*** Opening SOURCE MATERIAL ***

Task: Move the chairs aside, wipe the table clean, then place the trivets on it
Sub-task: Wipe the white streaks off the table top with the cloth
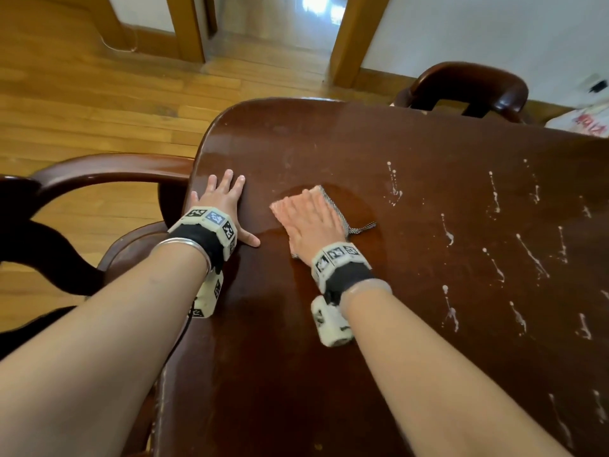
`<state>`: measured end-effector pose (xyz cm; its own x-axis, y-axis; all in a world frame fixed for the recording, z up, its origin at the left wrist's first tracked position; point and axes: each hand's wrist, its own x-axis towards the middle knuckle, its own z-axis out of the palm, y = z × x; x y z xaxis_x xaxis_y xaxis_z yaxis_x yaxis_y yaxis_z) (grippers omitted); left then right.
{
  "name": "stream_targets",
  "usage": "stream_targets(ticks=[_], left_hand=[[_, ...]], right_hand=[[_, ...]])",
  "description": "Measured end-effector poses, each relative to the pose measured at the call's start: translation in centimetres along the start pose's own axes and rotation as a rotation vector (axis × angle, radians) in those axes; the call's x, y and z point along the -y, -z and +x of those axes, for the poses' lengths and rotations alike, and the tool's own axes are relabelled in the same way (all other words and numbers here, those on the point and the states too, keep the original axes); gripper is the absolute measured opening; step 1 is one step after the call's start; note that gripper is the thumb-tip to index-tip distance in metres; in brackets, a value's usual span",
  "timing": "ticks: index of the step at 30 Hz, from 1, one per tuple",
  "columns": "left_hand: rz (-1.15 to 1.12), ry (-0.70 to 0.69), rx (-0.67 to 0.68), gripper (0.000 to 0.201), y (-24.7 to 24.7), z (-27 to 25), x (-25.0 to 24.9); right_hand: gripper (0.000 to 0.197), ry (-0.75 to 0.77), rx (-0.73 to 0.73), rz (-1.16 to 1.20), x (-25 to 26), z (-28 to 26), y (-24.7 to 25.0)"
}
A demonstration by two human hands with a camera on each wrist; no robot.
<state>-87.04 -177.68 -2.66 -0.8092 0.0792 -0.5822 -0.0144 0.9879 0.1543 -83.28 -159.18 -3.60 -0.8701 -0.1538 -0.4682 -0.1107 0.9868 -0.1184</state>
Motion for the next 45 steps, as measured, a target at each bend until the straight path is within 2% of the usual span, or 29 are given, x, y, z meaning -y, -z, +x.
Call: stream_targets(ticks=[2,3,6,8,12,14,16,19,22,23,26,29,31,34,36,38,42,45], left_hand=[[-0.009,-0.001,0.012,0.139,0.1,-0.1,0.0],[-0.014,-0.001,0.013,0.139,0.1,-0.1,0.0],[-0.023,-0.007,0.008,0.138,0.1,-0.1,0.1],[-0.03,-0.01,0.007,0.138,0.0,-0.1,0.1],[-0.011,-0.01,0.004,0.137,0.1,-0.1,0.1],[-0.007,-0.009,0.008,0.137,0.1,-0.1,0.1],[-0.014,-0.009,0.009,0.137,0.1,-0.1,0.1],[-0.027,-0.015,0.005,0.136,0.0,-0.2,0.1],[-0.03,-0.014,0.005,0.135,0.1,-0.2,0.1],[-0.029,-0.014,0.01,0.136,0.1,-0.1,0.0],[-0.025,-0.005,0.021,0.136,0.1,-0.2,0.1],[-0.016,-0.009,0.022,0.136,0.1,-0.2,0.2],[-0.026,-0.008,0.018,0.136,0.1,-0.2,0.2],[-0.025,-0.012,0.021,0.136,0.1,-0.3,0.1],[-0.025,-0.01,0.016,0.136,0.1,-0.2,0.2],[-0.025,-0.011,0.022,0.136,0.3,-0.2,0.2],[-0.012,-0.004,0.011,0.135,0.1,-0.3,0.0],[-0.003,-0.008,0.008,0.136,0.1,-0.4,0.0]], right_hand=[[0.058,0.076,0.05,-0.052,-2.7,0.0,-0.5],[0.057,0.045,0.066,-0.063,-4.2,0.4,-0.2],[0.055,-0.234,0.057,0.031,-5.3,2.0,1.4],[0.056,-0.274,0.029,0.076,-3.1,3.0,1.8],[0.074,-0.047,0.029,-0.013,1.6,1.7,1.0],[0.071,0.022,0.046,-0.047,1.0,-0.2,-0.2],[0.063,0.012,0.073,-0.045,-1.5,-1.8,-0.5],[0.066,-0.138,0.109,-0.035,-4.6,-1.0,0.6],[0.069,-0.243,0.063,0.054,-2.5,1.6,1.6],[0.071,-0.219,0.046,0.066,-0.8,2.1,1.6],[0.077,-0.024,0.044,0.017,3.8,1.3,0.8],[0.066,0.061,0.058,-0.042,3.2,-1.4,-0.5],[0.059,0.012,0.074,-0.028,0.4,-2.6,-0.6],[0.058,-0.177,0.112,0.042,-3.8,-2.7,0.4],[0.056,-0.28,0.081,0.088,-4.3,-1.3,1.1],[0.058,-0.306,0.039,0.117,-2.5,-0.1,1.0],[0.062,-0.077,0.041,0.036,2.4,-1.1,-0.5],[0.058,0.038,0.07,-0.015,1.4,-3.4,-1.8]])
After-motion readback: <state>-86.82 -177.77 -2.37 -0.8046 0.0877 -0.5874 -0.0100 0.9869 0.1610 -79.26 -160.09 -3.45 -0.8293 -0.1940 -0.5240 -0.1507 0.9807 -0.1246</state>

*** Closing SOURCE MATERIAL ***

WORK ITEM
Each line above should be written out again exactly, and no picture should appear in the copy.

RESPONSE TO THIS EXERCISE
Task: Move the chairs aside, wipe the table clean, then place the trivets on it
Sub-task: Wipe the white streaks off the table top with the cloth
`<state>`: measured end-effector pose (xyz cm; its own x-axis, y-axis; all in a world frame fixed for the recording, z up, its origin at the left wrist's first tracked position; point and axes: each hand's wrist, its own x-axis towards the middle knuckle, its own z-axis out of the palm, y = z × x; x y z xaxis_x xaxis_y xaxis_z yaxis_x yaxis_y yaxis_z) (grippers omitted); left then right.
{
  "name": "stream_targets",
  "usage": "stream_targets(ticks=[_], left_hand=[[_, ...]], right_hand=[[_, ...]])",
  "description": "Measured end-effector poses, each relative to the pose measured at the call's start: translation in centimetres along the start pose's own axes and rotation as a rotation vector (axis × angle, radians) in those axes; the call's x, y and z point along the -y, -z and +x of those axes, for the poses' lengths and rotations alike, and the tool's own axes are relabelled in the same way (all other words and numbers here, those on the point and the states too, keep the original axes); gripper is the absolute measured opening; step 1 is one step after the call's start; note that gripper is the thumb-tip to index-tip distance in metres; in brackets, a value's usual span",
  "timing": "ticks: index of the step at 30 Hz, from 1, one per tuple",
  "columns": "left_hand: rz (-1.15 to 1.12), ry (-0.70 to 0.69), rx (-0.67 to 0.68), gripper (0.000 to 0.201), y (-24.7 to 24.7), z (-27 to 25), x (-25.0 to 24.9); right_hand: gripper (0.000 to 0.197), ry (-0.75 to 0.77), rx (-0.73 to 0.73), rz (-1.16 to 1.20), x (-25 to 26), z (-28 to 26), y (-24.7 to 25.0)"
}
A demonstration by two human hands with a camera on each wrist; no robot.
<state>-87.04 -177.68 -2.66 -0.8092 0.0792 -0.5822 -0.0144 0.9879 0.1543 -83.28 -159.18 -3.60 -0.8701 -0.1538 -0.4682 -0.1107 0.9868 -0.1184</state>
Motion for the next 45 steps, as measured, a target at each bend until the straight path is within 2% of the usual span, or 29 are given, x, y, z meaning -y, -z, +x.
Call: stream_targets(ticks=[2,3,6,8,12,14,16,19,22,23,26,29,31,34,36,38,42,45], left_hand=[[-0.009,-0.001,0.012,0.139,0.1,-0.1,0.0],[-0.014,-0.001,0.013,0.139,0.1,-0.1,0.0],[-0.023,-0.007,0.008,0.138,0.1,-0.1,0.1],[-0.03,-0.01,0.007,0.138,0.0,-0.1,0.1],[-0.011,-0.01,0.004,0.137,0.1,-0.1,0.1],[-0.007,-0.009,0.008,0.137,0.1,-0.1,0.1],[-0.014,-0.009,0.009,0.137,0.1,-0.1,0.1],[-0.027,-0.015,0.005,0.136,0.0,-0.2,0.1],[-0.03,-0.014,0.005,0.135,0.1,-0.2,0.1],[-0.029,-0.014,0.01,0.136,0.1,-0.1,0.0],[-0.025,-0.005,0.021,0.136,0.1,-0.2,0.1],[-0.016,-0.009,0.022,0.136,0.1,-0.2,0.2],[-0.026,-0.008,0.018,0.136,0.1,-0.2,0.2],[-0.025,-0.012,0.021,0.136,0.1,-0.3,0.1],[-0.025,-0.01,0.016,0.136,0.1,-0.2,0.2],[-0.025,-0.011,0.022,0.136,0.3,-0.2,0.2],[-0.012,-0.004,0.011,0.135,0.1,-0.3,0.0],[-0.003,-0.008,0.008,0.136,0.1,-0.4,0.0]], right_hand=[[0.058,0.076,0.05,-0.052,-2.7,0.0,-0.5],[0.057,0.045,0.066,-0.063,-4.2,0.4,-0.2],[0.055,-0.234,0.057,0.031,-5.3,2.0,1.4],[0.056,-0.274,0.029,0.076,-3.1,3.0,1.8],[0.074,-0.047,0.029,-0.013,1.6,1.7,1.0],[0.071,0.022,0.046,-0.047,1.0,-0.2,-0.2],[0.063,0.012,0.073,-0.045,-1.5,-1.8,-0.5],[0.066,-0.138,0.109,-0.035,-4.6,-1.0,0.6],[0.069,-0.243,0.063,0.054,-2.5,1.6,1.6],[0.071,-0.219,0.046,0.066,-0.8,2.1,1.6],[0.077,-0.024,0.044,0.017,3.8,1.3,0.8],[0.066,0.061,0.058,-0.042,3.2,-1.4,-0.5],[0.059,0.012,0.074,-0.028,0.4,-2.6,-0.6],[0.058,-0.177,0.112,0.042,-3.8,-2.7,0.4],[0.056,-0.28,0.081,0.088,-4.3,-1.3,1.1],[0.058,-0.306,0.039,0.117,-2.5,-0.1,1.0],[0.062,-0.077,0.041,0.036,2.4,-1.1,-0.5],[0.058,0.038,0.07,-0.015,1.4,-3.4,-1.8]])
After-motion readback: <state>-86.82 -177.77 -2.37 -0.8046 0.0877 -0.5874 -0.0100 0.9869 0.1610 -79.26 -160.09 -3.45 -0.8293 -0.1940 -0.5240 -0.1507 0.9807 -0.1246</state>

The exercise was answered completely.